When he finished typing, he didn’t put the phone down, just held it loosely in one palm. Did he sleep with that thing?
“Are you sure you don’t want me to come with you?”
She waved him off. “Yes. I want to do this myself. But thanks.”
Maybe if the Board saw how ambitious she was—how devoted and beneficial to the Company—they would vote her into their ranks before her next birthday. And wouldn’t that be an accomplishment? Wouldn’t that prove to her people that she’d do anything for them, including committing her life to better theirs?
Because of her gift, she was the only person in the Company capable of making international deals, but she wanted to be so much more. She wanted to lead. She wanted to take what her father had grown and make it even stronger.
Gwen patted the bulge in the pocket of her black blazer and opened the limo door. The dome light illuminated her father, who nodded confidently and shooed her off with a grin. His belief in her gave her strength. She would not let him down. She would not let her people down.
A beige Subaru slowed behind the limo, honked, then swerved around. Gwen hopped onto the curb, suddenly and frighteningly conscious of the way the limo’s interior light cast a spotlight on the important man inside. Secrecy was paramount. She slammed the door, extinguishing the light, and the limo pulled away on silent wheels, leaving her alone in the plaza.
She closed her eyes and breathed, absorbing the combined sounds of the bay’s lapping waves and the roar of the fountain. Opening her eyes, she channeled her father’s panache and squared her shoulders. She walked steadily around the fountain, resisting the urge to tug at the yellow strands of her hair that swirled in the unpredictable breeze.
The new client was Japanese, the Company’s first from that country. The actual buyer was too important to retrieve the product himself, rich enough to send others to do his business, and obsessed with anonymity. Just like everyone else willing to pay the Company’s high price of vanity.
The lead Japanese man approached Gwen with shallow steps. A lock of inky black hair bounced across his forehead, and he used a palm to slick it back. Per the Company’s instructions, he clutched a cheap, nondescript briefcase. His companion, striding with purpose at his heels, stood a full head taller and weighed double.

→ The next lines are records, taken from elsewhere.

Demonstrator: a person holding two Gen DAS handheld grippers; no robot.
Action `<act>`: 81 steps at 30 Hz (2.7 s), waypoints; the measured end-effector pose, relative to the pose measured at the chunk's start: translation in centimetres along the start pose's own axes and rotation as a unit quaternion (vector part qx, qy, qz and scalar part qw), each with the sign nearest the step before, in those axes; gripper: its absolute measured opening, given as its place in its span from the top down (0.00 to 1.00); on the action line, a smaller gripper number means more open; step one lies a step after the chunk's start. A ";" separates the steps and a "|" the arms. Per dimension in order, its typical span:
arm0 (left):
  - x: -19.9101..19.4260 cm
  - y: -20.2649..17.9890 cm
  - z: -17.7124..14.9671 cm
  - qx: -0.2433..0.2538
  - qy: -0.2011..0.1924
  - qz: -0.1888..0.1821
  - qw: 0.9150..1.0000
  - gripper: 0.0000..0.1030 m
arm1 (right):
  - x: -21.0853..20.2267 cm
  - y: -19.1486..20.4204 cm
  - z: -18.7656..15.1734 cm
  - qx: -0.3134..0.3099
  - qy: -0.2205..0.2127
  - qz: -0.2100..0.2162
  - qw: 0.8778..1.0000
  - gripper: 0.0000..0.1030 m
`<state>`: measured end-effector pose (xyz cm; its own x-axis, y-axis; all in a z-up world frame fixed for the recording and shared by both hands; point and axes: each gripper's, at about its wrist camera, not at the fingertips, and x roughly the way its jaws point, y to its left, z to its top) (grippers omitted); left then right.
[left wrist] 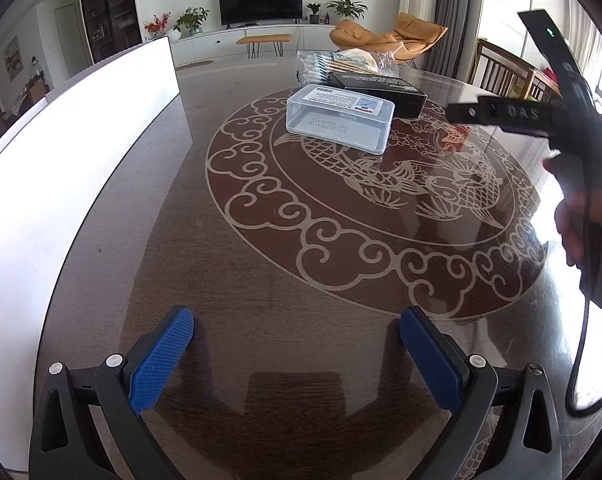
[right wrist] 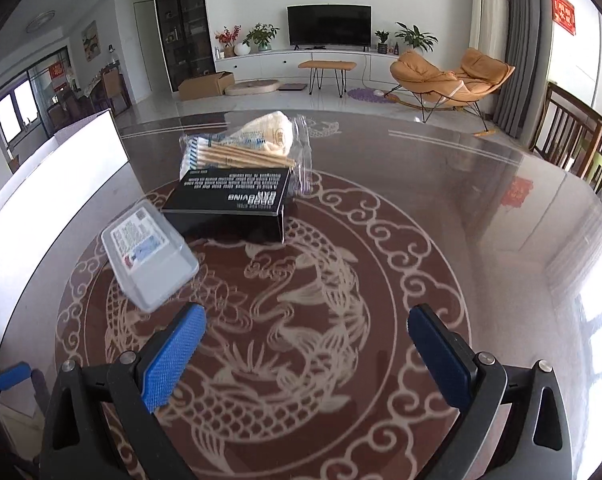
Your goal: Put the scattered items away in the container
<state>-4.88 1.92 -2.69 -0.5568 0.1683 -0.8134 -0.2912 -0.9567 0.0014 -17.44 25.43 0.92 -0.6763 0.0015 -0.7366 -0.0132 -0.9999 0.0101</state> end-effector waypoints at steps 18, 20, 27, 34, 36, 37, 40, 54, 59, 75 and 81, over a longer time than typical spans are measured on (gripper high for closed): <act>0.2 0.0 0.4 0.001 0.000 0.000 1.000 0.00 | 12.9 2.0 11.1 0.035 0.158 -0.053 0.985 0.02; 0.3 0.0 0.5 0.001 0.000 0.000 1.000 0.00 | 10.9 -0.6 8.2 0.091 0.197 -0.051 0.975 0.02; 0.5 -0.1 0.5 0.000 0.000 -0.001 1.000 0.00 | -1.0 -6.7 1.6 0.148 0.139 0.020 0.979 0.02; 0.4 -0.1 0.5 0.000 0.000 -0.001 1.000 0.00 | -7.0 -10.5 -6.7 0.113 0.079 -0.051 0.989 0.02; 0.4 -0.1 0.5 0.000 0.000 -0.001 1.000 0.00 | -6.4 -11.5 -7.8 0.118 0.074 -0.063 0.988 0.02; 0.4 -0.1 0.5 0.000 0.000 -0.001 1.000 0.00 | -6.2 -12.1 -8.1 0.126 0.070 -0.065 0.987 0.02; 0.4 -0.1 0.5 0.000 -0.001 -0.002 1.000 0.00 | -5.5 -12.5 -8.2 0.148 0.050 -0.038 0.987 0.02; 0.5 -0.1 0.5 0.000 -0.001 -0.002 1.000 0.00 | -8.1 -8.5 -7.7 0.080 0.004 -0.031 0.996 0.02; 0.5 -0.1 0.5 0.000 -0.001 -0.002 1.000 0.00 | -9.2 -5.8 -7.4 0.009 -0.011 -0.017 1.000 0.02; 0.5 0.0 0.5 0.000 -0.001 -0.002 1.000 0.00 | -6.4 0.4 -7.0 -0.029 0.001 0.036 0.999 0.02; 0.5 0.0 0.5 0.000 -0.001 -0.002 1.000 0.00 | -5.9 1.7 -6.9 -0.024 0.011 0.052 0.998 0.02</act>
<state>-5.52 2.15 -2.82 -0.5565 0.1725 -0.8127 -0.2932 -0.9561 -0.0022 -8.39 23.63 0.65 -0.6551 -0.1030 -0.7485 0.0924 -0.9942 0.0559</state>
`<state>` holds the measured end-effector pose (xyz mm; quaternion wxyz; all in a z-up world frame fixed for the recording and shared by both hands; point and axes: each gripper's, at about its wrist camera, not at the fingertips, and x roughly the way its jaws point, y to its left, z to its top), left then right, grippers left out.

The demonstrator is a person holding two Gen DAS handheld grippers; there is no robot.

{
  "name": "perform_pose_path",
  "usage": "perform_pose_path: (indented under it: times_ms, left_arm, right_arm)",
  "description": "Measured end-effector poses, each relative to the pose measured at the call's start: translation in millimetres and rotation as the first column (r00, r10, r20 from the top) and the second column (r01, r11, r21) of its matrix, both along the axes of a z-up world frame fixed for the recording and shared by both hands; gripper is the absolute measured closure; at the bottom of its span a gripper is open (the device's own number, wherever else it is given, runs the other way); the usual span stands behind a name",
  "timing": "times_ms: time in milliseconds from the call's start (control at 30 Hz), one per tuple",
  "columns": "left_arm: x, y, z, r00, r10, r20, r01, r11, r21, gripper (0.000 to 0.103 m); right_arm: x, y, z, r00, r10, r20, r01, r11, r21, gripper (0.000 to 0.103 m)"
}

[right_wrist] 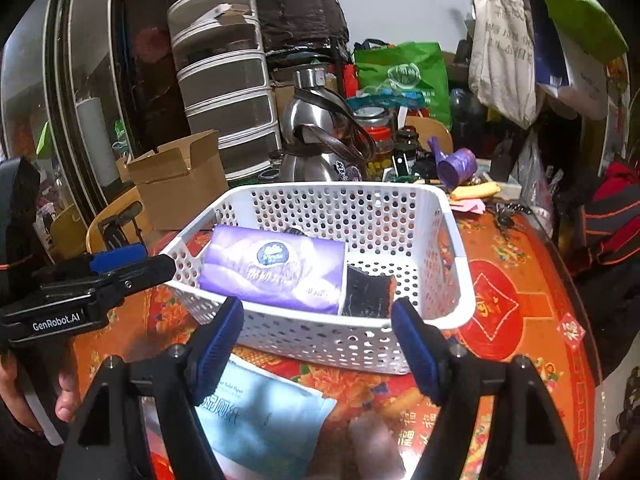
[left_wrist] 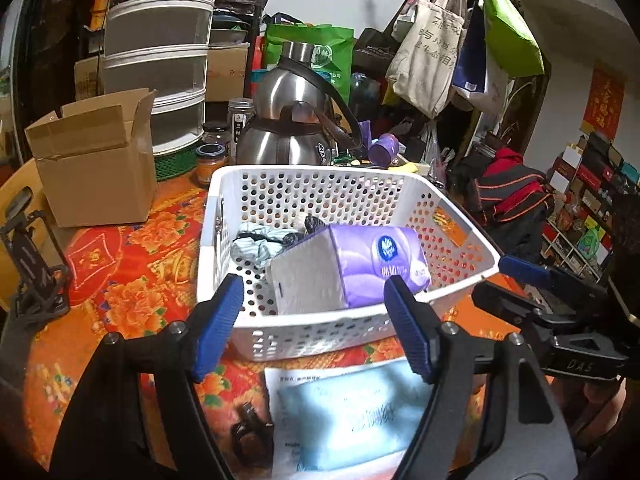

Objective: Organize soft objects
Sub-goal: 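Carry the tissue pack into the white basket and open both grippers, then withdraw both grippers from the basket toward the white roll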

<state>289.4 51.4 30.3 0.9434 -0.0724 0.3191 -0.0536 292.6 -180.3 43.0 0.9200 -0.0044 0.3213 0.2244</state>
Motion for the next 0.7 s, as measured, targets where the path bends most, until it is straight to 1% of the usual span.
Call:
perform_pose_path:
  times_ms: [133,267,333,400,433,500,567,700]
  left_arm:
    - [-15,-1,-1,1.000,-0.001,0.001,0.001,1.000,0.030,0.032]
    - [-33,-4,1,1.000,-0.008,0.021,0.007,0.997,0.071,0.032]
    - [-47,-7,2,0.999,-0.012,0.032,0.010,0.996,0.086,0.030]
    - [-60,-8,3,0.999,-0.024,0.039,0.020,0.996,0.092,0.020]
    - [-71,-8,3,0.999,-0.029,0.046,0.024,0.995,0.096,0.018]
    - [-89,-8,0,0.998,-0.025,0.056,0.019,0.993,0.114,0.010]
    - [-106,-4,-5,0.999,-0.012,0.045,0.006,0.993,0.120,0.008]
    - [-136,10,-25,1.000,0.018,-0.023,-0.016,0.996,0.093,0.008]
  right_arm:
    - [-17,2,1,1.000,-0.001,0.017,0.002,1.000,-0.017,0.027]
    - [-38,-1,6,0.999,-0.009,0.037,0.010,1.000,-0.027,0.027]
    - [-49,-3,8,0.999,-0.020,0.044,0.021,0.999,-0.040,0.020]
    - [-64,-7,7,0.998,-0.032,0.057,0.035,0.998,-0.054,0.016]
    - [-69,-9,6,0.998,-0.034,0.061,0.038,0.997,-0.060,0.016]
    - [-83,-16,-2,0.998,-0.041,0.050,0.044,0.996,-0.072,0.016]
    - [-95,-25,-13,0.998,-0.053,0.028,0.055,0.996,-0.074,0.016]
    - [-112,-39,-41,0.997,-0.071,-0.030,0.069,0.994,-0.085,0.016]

She walked among Primaries every day. She lived in their city without self-consciousness or worry that they could differentiate her from anyone else on the street. But when deals went down and the Company cracked open the door to their private little world, it was impossible for her not to feel vulnerable. Like she was opening the drawbridge and inviting the enemy inside the castle.
That was the source of her nerves, she realized. She didn’t fear for her own safety or that she couldn’t close the sale. Despite monstrous confidentiality agreements, every deal the Company made threatened to reveal more of themselves to the Primaries, and that scared her more than anything.
There were reasons humans were called Primaries: they were here first and there were far, far more of them.
Even though the wealthiest of the Primaries craved what her people had to offer, they regarded the Company with caution and a measure of disdain. After all, Gwen’s people, the Ofarians, were special. No matter how much money the Primaries threw at the Company, they could never physically possess Ofarian magic.
But the Company could sell it to them in a bottle.
Gwen stopped near the lip of the fountain, where the tangle of concrete and rushing water guarded her from the intermittent headlights on the Embarcadero. She let the clients come to her. The smaller Japanese man walked determinedly, with a laser-like focus. His bodyguard made sweeping assessments of the surroundings with his eyes.
Go ahead, she thought. You won’t find anyone but me.
The men pulled up a few feet away. The shorter man passed the briefcase to his bodyguard and retrieved a business card from his pocket. Presenting it with both hands, he bowed and spoke in quick Japanese. “I am Yoshi. Mikatani regrets being unable to come personally.”
“Yoshi.” She handed him her own card in the same way and bowed deeper. Japanese spilled off her tongue, coming as easily as her native language. “We spoke on the phone.”
As Yoshi straightened, he looked pointedly over her shoulder. “Your chairman could not make it?”
She dipped her head. “It seems both our employers are busy. I assure you your business is safe with me.”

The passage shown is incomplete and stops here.